* WHAT YOU HAVE TO DO
The answer must be every line below that contains the string "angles".

* DATA SECTION
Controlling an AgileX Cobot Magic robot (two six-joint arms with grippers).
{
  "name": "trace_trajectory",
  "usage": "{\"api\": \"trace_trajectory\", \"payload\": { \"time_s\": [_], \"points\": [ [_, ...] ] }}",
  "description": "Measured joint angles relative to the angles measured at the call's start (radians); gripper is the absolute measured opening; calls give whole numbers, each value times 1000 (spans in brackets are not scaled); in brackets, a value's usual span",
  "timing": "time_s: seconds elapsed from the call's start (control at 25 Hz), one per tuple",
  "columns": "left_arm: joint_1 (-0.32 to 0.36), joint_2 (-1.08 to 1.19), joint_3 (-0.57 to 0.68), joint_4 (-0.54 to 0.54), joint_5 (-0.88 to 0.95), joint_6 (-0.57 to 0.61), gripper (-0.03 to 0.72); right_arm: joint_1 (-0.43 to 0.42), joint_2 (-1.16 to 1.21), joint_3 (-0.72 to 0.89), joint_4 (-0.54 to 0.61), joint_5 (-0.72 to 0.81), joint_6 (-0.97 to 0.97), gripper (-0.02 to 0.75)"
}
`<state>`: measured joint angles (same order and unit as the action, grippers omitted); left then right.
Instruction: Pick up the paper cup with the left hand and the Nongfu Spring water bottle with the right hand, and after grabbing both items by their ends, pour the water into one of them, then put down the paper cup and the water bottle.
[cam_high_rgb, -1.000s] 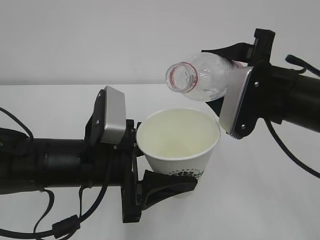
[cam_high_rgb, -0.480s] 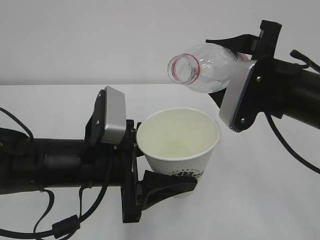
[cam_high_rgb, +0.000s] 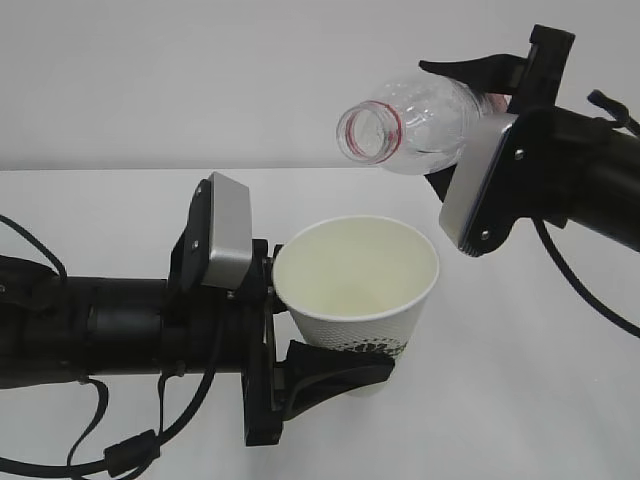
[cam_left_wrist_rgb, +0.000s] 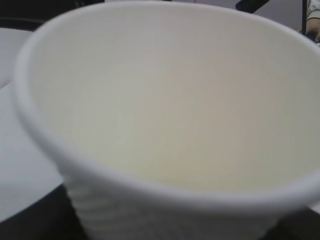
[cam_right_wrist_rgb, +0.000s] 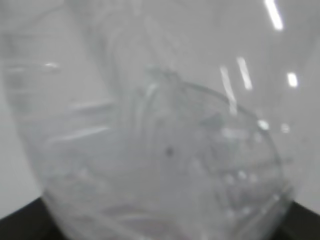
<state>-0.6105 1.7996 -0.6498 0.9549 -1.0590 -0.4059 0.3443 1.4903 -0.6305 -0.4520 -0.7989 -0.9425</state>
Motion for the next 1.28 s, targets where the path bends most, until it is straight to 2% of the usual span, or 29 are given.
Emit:
{"api": "trace_trajectory", "payload": {
  "time_s": [0.52, 1.28],
  "points": [
    [0, 0, 0, -38, -37, 0, 532, 0, 0, 0, 8, -35, -59, 513],
    [0, 0, 0, -39, -44, -34, 532, 0, 0, 0, 42, -86, -180, 513]
  ]
}}
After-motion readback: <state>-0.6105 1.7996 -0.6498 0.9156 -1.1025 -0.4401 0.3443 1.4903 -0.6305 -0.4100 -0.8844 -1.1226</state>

* ANSWER TO THE EXERCISE
  "description": "Measured joint angles relative to the angles measured at the call's start (radians); gripper is the absolute measured opening; calls give whole numbers, each value times 1000 (spans in brackets are not scaled); in brackets, a value's usual span",
`<state>`: measured joint angles (same order and unit as the action, grippers omitted); left then right.

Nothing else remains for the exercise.